_Dataset section_:
--

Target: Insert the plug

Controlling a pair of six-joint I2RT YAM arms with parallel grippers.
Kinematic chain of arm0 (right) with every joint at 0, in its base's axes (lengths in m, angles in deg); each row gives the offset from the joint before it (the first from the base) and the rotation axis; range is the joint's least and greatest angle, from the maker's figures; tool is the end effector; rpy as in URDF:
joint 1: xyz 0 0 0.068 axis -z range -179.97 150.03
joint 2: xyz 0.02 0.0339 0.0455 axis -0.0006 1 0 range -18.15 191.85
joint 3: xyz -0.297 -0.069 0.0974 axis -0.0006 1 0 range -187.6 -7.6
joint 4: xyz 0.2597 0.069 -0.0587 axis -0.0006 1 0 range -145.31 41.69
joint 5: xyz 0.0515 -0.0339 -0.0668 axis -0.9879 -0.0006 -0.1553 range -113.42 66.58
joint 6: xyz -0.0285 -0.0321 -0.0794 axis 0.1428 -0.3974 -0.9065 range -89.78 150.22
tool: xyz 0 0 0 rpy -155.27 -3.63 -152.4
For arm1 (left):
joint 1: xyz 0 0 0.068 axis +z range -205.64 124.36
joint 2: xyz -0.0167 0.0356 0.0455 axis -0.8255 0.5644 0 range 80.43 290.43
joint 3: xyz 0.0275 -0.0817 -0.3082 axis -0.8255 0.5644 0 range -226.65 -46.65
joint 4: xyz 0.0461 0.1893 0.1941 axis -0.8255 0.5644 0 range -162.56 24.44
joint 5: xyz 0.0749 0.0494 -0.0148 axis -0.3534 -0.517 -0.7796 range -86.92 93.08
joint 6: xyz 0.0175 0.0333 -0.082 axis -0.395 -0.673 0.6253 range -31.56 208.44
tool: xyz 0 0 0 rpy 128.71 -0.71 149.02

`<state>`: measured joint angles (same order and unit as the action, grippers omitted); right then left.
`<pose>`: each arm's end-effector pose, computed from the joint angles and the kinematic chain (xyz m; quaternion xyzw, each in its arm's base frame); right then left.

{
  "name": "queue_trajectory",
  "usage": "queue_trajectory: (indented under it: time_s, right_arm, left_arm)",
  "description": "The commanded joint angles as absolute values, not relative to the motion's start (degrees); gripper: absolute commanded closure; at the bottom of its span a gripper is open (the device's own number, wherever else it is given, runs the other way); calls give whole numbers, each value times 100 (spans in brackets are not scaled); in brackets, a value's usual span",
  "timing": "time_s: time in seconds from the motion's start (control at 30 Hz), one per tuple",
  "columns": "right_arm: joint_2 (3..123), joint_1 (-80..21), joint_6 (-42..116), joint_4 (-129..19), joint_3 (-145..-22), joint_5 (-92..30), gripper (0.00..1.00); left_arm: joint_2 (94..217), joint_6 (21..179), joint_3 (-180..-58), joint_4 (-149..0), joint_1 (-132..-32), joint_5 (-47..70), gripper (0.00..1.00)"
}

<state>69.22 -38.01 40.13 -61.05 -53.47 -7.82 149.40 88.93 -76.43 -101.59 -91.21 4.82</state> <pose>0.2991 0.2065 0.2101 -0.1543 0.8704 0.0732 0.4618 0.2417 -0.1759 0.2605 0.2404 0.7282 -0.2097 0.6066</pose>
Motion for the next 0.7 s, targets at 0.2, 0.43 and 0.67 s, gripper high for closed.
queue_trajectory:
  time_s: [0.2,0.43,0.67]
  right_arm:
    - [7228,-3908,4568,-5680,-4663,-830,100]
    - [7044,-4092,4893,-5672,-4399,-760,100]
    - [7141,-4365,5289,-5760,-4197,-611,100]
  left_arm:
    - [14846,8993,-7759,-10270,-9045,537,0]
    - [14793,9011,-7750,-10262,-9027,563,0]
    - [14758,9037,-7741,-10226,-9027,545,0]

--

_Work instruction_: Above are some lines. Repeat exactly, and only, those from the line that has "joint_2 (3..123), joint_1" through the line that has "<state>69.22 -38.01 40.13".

_Solution to this exercise_:
  "columns": "right_arm: joint_2 (3..123), joint_1 (-80..21), joint_6 (-42..116), joint_4 (-129..19), joint_3 (-145..-22), joint_5 (-92..30), gripper (0.00..1.00); left_arm: joint_2 (94..217), joint_6 (21..179), joint_3 (-180..-58), joint_4 (-149..0), joint_1 (-132..-32), joint_5 (-47..70), gripper (0.00..1.00)"
}

<state>69.22 -38.01 40.13 -61.05 -53.47 -7.82 149.40 88.93 -76.43 -101.59 -91.21 4.82</state> <pose>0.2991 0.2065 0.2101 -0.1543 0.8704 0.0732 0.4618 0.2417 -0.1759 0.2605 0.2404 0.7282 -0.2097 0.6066</pose>

Nothing further is needed for this answer.